The specialist practitioner qualification (SPQ) needed to become a district nurse will run for at least another year thanks to an £18.5 million investment announced today (1 November) by Health Education England (HEE).

The cash injection, which will also help fund the transition to the district nursing apprenticeship in 2020/21 alongside supporting community nurses who wish to undertake the district nursing SPQ, closes a funding gap that would have seen no new district nurses in 2021.

Previously, HEE funding for the one-year postgraduate course was due to finish in 2019-20 – but as the new part-time apprenticeship model is set to begin in 2020-21 and the course takes two years to complete, district nurses on the apprenticeship route would only qualify in 2022.

The SPQ funding will be reviewed in 2020/21 ‘to ensure that apprentice uptake meets the needs of service and we will look to ensure numbers remain up,’ a spokesperson for HEE told Nursing in Practice.

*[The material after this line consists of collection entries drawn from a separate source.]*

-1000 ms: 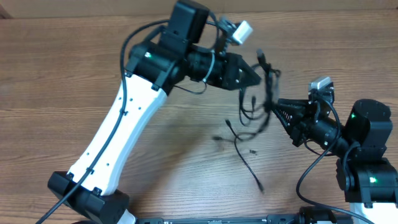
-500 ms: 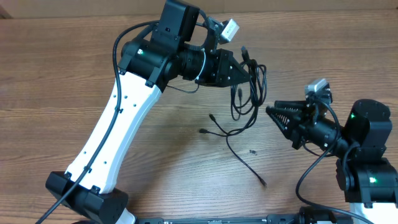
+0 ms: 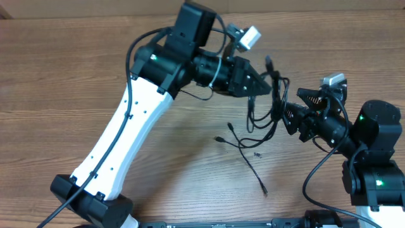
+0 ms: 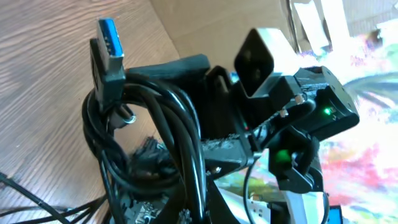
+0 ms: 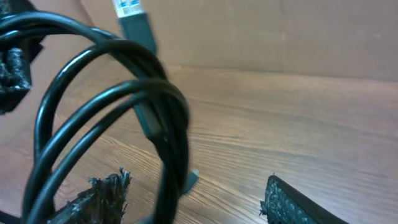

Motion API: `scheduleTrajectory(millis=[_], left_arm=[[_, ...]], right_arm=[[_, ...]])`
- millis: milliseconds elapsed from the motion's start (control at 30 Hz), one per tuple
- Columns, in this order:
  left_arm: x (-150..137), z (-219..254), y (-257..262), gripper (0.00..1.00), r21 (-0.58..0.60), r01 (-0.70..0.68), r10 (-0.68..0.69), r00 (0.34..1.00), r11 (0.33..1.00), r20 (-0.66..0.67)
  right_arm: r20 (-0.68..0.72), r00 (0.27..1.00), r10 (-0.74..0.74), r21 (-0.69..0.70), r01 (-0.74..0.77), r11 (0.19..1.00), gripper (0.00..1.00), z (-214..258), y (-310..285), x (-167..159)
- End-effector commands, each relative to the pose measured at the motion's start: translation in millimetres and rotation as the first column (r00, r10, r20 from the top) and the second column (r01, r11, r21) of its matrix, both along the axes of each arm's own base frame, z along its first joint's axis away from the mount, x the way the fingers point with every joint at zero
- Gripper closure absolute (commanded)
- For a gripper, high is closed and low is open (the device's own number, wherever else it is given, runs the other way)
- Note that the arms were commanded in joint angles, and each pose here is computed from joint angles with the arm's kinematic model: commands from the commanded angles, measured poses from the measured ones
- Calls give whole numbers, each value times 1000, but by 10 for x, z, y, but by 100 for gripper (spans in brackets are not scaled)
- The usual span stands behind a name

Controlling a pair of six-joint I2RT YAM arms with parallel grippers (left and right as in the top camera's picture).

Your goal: Untangle cables

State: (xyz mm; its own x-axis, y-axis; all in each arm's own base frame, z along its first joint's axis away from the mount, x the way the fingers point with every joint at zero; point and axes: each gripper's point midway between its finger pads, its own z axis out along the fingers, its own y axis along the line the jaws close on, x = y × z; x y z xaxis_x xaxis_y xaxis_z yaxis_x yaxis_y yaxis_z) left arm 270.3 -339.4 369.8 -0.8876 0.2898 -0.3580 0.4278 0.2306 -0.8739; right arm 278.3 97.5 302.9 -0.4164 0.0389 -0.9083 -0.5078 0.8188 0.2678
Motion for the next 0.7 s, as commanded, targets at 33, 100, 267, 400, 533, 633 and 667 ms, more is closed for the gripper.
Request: scheduleTrajectory(millis=[33,100,267,400,533,633,667], left_arm=[[-145,156,-162,96,-40,37,-37,999,999,11],[-140,122,-193,96,-17,15,-15,1000,1000,0],[-219,105,-273,96,-4,25,-25,1000,1000,-3],[-348,109,-354,96,-1,52,-52,998,999,-31],[-433,119,-395,96,-5,75,-75,996,997,-46],[-419,124,-383,96,-7,73,-73,996,997,-48],[-400,123,-373,96,-7,68,-68,997,998,-47]], right_arm=[[43,998,39,17,-40,999,28,141,57,-21],[51,998,39,17,-40,999,29,157,57,-15],[66,997,38,16,-39,999,29,186,56,-3],[78,996,35,14,-36,999,36,208,51,10],[67,997,35,15,-36,999,63,185,52,12],[40,999,36,16,-37,999,72,131,53,-7],[30,999,38,14,-38,999,74,106,54,-18]])
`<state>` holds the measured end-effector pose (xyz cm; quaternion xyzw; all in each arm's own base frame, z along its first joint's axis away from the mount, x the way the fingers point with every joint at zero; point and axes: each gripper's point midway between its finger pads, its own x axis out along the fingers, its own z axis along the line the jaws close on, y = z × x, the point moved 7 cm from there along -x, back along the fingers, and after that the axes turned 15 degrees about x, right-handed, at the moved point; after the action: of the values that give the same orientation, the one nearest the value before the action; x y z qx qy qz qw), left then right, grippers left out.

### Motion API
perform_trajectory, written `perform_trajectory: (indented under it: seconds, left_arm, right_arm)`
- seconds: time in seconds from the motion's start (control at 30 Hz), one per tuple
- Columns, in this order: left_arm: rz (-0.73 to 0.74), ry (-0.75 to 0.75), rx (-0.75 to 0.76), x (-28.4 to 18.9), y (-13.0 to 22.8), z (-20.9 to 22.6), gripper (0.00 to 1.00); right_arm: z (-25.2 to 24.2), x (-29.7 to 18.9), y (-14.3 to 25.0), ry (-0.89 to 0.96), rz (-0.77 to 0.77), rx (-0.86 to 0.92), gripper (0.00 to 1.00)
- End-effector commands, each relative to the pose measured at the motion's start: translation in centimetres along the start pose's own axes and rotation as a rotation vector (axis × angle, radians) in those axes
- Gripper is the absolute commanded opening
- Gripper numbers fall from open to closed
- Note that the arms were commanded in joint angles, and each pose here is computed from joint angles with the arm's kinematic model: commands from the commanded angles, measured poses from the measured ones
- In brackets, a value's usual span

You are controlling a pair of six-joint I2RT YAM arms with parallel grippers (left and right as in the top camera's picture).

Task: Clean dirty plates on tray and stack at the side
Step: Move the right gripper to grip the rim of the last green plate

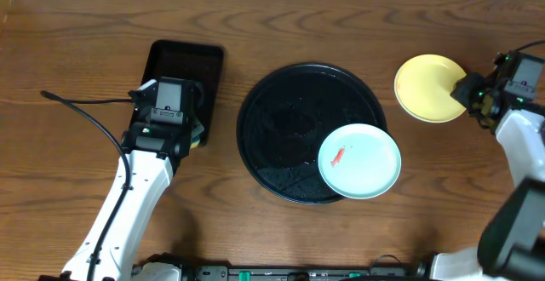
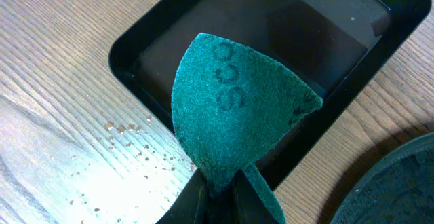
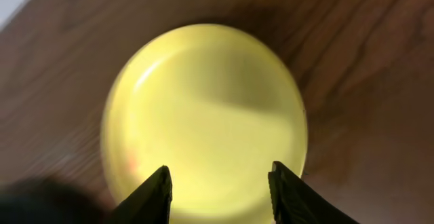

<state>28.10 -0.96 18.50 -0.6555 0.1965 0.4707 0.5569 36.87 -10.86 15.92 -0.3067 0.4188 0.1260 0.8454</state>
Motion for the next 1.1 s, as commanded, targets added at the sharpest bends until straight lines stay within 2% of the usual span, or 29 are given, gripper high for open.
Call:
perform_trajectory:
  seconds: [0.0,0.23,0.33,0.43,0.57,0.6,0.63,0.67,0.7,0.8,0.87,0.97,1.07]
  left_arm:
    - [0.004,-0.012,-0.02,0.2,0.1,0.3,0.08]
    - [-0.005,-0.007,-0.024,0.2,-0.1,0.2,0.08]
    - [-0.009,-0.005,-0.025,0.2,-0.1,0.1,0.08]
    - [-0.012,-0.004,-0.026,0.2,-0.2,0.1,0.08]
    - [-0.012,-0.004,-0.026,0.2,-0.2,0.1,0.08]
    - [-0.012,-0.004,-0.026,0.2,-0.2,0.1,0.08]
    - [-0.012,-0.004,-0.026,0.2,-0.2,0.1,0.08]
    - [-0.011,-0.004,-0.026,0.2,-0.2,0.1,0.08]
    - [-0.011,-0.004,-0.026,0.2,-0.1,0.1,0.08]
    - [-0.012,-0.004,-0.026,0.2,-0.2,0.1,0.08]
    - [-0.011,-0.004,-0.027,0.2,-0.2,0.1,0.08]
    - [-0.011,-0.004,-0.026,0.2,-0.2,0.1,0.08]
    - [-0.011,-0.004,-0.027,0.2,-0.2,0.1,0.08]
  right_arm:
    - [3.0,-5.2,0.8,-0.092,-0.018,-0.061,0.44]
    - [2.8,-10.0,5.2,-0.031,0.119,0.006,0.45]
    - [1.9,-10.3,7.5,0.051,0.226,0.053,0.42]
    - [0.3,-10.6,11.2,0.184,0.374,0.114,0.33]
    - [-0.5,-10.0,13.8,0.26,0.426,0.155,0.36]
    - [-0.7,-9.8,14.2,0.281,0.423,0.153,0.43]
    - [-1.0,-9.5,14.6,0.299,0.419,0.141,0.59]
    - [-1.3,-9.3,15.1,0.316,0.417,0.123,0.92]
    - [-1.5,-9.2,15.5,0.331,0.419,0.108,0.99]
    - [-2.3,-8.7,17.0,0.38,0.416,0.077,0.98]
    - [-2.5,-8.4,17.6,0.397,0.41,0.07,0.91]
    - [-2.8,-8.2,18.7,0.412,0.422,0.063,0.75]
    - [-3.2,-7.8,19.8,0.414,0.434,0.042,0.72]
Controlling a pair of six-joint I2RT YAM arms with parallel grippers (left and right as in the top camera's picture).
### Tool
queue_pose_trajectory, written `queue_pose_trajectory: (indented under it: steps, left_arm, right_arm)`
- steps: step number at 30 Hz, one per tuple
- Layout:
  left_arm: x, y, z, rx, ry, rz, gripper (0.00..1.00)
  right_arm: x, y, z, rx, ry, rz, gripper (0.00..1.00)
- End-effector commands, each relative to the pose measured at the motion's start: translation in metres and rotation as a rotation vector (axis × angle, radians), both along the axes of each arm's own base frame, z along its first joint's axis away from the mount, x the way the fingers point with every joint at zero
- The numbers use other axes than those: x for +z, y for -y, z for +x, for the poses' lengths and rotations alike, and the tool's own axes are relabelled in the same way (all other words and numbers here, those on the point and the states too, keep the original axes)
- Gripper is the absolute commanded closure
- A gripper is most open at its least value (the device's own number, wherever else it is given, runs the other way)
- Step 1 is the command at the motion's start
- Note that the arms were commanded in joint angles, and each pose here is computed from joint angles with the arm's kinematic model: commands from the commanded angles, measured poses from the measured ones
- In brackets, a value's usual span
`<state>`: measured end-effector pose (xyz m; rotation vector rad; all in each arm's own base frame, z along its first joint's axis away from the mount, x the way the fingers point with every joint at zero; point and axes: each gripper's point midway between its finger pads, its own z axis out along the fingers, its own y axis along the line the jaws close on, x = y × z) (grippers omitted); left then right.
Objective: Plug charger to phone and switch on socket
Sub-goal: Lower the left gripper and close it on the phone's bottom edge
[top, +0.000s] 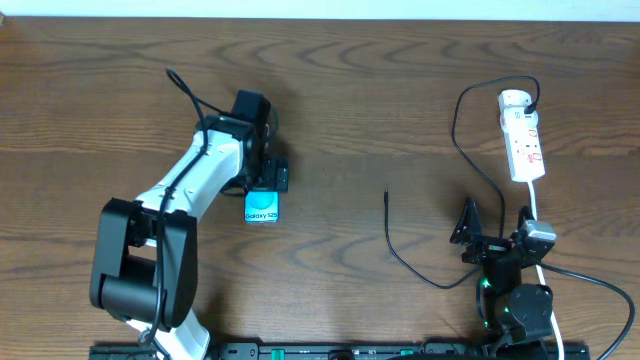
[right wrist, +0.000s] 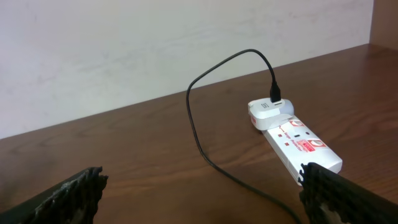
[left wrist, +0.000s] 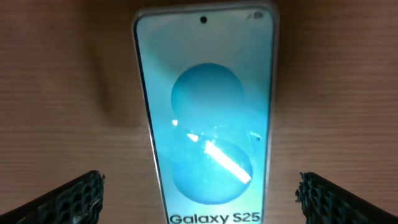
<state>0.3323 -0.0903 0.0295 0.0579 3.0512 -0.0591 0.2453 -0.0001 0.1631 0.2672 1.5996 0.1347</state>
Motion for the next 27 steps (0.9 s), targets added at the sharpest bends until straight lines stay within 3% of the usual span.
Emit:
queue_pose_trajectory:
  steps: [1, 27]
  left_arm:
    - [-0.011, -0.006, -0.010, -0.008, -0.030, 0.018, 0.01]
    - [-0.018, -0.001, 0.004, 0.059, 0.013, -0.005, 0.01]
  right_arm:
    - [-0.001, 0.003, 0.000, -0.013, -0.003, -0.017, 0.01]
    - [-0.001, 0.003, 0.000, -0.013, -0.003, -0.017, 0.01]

In addition, HEE will provide further investment from 2021/22 to ‘secure the long-term future of our district nursing teams’. It will work a group of key stakeholders including employers, educators and nurse leaders ‘to agree how we best deploy this money to support the growth we need within district nursing,’ the spokesperson added.

HEE also confirmed that district nurses will ‘receive their proportion of the £150 million for CPD’, which was announced in the Spending Round 2019 in September.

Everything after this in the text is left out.